You should be fine brotha if your herc is a stretchy plant. That is one thing I am going to write to Sannies and ask him if he could put that up on his discription of his seeds. That to me is very important info when buying beans. I know it varyies due to conditions on the grow room but I think they should put that in there.


----------



## Howard Stern (Feb 6, 2011)

Ok guys let me try and sort out these pic's! LOL the first two are of my OG Kush clone that is 34 days into flower and the third pic is of my Chronic Clone and she is 20 days into flower and the fourth is a pic of them all in my first flowering room. I have bubbleicious X2, OG Kush, Cateract Kush LST'd, Chronic, and I think I have a Sour Kush in there from seed! 




Here are a couple of pic's of my Cat Kush, and in the pic of the whole room she is the one in the bottom left corner of the pic.
Cat Kush is the bomb! 


Flowering room #2 is 5 bubbleicious that 4 of them are going to come down this week and one that needs a few more weeks. And when I take them down I am going to get in there and hang some mylar. The plant in the back left corner is one of my Purple Shana clones! HP and I can't wait to see that little pig flower out!
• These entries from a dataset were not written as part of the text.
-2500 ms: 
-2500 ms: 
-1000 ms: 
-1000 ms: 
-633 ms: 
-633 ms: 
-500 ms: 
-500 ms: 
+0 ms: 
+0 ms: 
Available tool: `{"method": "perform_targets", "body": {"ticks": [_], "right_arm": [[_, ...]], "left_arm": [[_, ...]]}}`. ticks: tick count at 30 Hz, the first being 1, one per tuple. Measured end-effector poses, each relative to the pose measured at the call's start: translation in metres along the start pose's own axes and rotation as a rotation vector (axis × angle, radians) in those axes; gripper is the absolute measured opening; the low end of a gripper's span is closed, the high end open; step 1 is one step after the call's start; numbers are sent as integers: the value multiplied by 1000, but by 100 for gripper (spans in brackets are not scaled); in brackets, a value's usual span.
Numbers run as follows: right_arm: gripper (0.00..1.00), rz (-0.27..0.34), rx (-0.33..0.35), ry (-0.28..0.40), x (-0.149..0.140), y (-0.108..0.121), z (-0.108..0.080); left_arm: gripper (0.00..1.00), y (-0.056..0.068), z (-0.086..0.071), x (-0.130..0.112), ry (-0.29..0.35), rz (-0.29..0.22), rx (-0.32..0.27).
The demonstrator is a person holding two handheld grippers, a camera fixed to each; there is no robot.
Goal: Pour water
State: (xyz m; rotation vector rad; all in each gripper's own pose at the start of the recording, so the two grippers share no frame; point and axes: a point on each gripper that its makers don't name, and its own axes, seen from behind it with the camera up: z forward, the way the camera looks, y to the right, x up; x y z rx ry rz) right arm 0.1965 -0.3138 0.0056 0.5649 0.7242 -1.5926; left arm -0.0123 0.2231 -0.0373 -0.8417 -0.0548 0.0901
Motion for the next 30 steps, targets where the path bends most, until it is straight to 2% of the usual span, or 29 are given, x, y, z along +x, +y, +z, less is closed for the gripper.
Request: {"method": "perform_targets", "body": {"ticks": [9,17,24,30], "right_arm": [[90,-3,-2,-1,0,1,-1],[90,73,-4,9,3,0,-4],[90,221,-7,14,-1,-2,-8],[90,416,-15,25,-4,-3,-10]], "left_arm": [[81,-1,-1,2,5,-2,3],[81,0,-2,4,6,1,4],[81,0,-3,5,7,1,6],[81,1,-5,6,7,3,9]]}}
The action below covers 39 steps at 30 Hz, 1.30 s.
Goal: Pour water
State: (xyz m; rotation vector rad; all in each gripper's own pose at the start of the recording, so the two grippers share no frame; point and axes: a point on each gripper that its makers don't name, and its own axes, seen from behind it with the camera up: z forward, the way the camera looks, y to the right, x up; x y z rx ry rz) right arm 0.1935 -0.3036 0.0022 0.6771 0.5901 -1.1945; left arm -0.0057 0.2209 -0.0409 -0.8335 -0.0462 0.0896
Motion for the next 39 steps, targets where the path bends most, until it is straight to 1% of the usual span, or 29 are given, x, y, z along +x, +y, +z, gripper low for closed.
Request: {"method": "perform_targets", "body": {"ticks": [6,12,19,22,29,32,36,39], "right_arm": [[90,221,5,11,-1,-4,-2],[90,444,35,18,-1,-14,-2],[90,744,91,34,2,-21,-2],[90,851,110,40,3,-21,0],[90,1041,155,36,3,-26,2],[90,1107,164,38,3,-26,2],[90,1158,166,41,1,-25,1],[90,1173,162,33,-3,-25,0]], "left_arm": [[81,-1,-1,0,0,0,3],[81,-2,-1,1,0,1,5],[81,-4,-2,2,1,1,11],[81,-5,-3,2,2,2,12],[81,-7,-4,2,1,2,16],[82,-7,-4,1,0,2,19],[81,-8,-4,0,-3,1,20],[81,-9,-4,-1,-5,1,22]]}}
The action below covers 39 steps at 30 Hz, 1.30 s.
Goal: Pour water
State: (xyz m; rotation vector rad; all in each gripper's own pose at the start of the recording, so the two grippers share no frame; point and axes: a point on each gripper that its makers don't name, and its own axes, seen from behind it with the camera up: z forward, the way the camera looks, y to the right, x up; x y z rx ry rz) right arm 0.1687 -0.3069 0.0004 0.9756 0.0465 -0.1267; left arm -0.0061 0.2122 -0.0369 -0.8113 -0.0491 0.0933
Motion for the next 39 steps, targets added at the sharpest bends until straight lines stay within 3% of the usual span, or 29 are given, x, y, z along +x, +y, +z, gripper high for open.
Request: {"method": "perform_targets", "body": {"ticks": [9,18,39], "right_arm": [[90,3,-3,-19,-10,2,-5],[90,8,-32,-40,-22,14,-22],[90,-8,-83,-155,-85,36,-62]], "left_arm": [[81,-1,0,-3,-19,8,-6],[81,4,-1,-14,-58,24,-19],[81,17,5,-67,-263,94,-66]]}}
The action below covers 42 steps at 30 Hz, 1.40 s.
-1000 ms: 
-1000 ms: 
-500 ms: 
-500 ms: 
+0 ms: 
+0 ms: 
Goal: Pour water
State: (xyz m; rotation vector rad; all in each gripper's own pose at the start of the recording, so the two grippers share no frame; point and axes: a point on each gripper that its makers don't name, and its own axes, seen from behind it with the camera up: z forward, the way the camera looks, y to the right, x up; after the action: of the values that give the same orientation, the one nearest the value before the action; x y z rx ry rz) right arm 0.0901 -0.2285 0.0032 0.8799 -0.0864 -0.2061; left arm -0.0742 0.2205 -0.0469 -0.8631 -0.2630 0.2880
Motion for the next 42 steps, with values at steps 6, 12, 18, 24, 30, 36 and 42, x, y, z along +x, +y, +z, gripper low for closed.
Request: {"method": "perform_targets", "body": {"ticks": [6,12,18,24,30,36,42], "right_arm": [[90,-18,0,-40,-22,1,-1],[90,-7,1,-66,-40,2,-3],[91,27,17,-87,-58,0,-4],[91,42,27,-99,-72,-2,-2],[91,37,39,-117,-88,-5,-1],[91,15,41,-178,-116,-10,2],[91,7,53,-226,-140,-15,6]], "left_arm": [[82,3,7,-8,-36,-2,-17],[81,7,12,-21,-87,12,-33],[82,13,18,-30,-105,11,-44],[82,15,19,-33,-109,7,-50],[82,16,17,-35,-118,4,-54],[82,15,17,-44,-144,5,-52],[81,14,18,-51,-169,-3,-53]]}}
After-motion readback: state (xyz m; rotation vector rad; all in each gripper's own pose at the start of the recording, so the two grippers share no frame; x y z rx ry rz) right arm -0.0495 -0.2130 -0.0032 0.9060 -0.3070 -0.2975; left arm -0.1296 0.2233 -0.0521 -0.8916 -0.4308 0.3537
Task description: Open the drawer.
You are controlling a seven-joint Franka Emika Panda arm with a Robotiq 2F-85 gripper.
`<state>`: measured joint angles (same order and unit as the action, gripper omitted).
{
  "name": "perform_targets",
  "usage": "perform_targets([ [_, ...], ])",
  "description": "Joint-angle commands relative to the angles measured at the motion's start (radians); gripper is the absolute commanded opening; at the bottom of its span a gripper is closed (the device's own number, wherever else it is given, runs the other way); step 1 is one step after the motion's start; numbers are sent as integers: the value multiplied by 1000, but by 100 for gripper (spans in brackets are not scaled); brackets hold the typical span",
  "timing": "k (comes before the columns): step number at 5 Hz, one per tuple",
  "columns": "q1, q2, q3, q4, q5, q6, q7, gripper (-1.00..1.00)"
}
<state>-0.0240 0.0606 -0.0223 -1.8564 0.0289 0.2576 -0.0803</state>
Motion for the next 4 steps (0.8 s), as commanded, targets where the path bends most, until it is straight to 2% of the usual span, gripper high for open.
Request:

Here are some pic's of the veg room. The first pic is of the three Super Silver Haze clones I picked up for $10 donation per clone! Really healthy little girls. Second pic is of my two purp Shana clones I am veging, and the third is of 2 Snow white seedlings and 2 Wonder Woman seedlings. And yes I know I have to pot them up! I will be doing that Monday!


----------



## mane2008 (Feb 6, 2011)

that Bubblelicious is looking mighty fine man, def. watching that Cat. Kush.


----------



## Howard Stern (Feb 6, 2011)

mane2008 said:


> that Bubblelicious is looking mighty fine man, def. watching that Cat. Kush.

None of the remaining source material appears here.